Saturday, December 1, 2007

The Typhoon Tourist



The train contours along slowly, the track etched into the hillside midway between the hilltops and the sea. Every few hundred metres we pass over the fresh scars of landslides, rich turned earth and boulders. We move very, very slowly, as if excessive speed might send us off the unsettled tracks. The sea below is a boiling mass, the rock dotted water yellow and foamy, as if stirred by rolling alligators.

The town of Hoi An was recovering from two typhoons as I plodded my way down towards it and weather reports had been predicting a third to hit within days. In the end this last one turned on its heel and stormed off to sea, a miraculous u-turn to my mind, perhaps in answer to some poor end-of-their-tether believer who begged for a sign, any sign.

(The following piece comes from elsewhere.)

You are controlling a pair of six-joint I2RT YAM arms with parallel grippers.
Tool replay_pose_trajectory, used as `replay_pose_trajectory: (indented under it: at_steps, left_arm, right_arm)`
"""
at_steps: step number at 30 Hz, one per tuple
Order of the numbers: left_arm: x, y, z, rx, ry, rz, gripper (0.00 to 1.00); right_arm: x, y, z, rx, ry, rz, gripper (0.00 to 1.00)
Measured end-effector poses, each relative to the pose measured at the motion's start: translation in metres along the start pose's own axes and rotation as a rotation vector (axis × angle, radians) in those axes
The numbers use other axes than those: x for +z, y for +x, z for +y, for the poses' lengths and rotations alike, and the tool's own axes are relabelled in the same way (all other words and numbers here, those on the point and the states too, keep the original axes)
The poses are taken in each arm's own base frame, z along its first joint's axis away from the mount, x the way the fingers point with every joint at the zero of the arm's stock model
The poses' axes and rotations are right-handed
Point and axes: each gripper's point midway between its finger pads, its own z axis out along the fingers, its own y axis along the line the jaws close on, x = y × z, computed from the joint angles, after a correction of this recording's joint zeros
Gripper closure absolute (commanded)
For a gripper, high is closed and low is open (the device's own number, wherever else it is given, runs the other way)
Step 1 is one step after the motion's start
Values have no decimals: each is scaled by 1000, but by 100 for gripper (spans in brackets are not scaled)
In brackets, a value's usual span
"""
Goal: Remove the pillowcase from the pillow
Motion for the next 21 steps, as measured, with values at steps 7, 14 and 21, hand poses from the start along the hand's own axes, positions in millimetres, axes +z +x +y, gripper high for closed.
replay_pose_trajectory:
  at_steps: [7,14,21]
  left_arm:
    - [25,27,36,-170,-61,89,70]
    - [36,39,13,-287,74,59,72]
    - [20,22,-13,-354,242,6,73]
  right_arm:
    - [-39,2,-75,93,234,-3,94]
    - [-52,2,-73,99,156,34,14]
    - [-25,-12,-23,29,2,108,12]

In Hoi An itself the sun is hazy and the wind erratic, gusting and whispering in equal measure. Each time the wind dies the palm trees hang limp and exhausted, completely spent. Then it picks up and the leaves resume their desperate horizontal pointing, the tableclothes attempt flight and the many flags ripple and snap proudly. At this stage the serious flooding of a couple of weeks ago has mostly receded, only a small overflow remains by the river. By all accounts even at its worst life continued almost as normal. This in stark contrast to home, where an inch of snow has us at hysteria level Defcon 4 and has the Civil Defense( "To Protect and To Serve soup") escorting cyclists to work.

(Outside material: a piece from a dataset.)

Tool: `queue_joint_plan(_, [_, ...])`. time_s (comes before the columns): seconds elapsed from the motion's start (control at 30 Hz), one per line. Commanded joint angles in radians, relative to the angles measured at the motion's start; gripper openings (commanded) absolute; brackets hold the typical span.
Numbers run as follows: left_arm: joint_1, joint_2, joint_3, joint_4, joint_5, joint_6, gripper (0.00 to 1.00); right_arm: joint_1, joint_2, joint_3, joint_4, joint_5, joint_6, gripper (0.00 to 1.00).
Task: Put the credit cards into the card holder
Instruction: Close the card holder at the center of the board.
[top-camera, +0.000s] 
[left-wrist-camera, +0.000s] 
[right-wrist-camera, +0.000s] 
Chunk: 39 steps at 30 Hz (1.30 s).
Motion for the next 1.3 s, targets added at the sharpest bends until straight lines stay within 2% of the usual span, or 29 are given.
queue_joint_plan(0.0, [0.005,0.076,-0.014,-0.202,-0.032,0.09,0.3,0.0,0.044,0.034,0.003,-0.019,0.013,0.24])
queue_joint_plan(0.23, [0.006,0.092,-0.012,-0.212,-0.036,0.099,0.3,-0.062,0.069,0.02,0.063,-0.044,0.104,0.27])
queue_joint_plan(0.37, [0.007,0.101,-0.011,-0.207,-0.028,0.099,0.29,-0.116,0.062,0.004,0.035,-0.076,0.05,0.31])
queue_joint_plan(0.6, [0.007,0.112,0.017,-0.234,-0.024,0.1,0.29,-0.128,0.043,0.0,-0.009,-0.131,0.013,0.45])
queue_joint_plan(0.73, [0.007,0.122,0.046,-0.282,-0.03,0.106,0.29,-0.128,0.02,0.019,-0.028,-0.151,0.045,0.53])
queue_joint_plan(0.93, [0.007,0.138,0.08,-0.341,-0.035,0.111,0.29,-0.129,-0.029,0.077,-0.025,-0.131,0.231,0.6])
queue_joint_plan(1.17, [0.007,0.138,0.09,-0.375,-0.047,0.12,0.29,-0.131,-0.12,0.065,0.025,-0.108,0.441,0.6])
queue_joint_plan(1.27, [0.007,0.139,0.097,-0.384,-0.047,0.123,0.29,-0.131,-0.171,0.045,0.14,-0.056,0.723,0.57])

I book a 24 hour bus to get from Hoi An to Saigon. Unfortunately I have the shits. They insist there is a toilet on the bus but the bus arrives and there is no toilet. I medicate to constipate but I still have a belly like a bag of snakes. I will need a toilet. I try and explain that I will shit myself if I take the bus. The other passengers pretend not to listen to me humiliate myself. They now don't want me on the bus either but the travel agents don't understand. I consider getting a hairnet and some soup to demonstrate the current state of my stomach. Fortunately they quite suddenly refund my ticket without me having to resort to an involuntary dirty protest.

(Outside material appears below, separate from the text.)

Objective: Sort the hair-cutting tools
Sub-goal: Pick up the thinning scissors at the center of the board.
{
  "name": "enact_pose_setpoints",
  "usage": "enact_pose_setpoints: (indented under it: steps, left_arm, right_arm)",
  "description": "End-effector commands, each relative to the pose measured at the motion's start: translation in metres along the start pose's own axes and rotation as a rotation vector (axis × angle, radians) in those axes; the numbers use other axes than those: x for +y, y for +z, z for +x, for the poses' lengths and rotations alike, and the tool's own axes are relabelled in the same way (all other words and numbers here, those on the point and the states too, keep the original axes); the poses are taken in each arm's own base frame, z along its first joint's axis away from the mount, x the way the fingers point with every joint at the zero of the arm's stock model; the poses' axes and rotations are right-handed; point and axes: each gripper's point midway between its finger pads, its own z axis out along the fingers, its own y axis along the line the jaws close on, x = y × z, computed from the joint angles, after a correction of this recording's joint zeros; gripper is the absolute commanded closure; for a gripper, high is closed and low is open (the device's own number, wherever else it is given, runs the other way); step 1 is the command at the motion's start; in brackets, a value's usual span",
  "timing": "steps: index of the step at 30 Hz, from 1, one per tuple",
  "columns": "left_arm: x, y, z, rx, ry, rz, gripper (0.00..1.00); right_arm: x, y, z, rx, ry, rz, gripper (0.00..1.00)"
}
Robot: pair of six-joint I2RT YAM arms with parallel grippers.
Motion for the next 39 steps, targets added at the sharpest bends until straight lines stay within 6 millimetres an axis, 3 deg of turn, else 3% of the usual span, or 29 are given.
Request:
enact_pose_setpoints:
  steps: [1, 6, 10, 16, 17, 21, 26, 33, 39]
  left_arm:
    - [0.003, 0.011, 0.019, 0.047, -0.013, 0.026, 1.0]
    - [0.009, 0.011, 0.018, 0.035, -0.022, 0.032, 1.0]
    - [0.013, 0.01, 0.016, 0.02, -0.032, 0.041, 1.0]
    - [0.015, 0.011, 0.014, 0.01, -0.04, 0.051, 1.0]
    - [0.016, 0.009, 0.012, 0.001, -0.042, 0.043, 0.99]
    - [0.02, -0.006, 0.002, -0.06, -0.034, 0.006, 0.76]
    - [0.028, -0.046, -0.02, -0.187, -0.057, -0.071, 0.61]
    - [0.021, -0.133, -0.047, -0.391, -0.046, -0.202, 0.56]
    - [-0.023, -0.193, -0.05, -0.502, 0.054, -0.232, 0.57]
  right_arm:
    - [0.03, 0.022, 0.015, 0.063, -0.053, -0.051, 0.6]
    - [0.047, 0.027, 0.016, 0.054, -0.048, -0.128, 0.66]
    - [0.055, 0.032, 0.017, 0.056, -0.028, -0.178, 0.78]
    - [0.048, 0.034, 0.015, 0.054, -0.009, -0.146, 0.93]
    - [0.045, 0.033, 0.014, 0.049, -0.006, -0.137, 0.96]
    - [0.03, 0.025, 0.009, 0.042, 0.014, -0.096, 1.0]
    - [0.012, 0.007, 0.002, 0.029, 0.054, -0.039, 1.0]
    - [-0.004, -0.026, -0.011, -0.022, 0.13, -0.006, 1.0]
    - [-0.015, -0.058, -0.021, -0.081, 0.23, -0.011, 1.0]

I am on a motorbike taxi out of Hoi An, my bag strapped precariously on the back. We weave our way at speed through the many cyclists in white, as they weave through the many potholes, with their straw hats like sharpened woks. I perch between my bag and the driver, feeling extremely vulnerable, my short shorts getting shorter against the leather seat. My legs, my marlboro whites, show up alarmingly against the rain slicked black road racing by. I should have worn jeans. Forty five minutes of I should have worn jeans.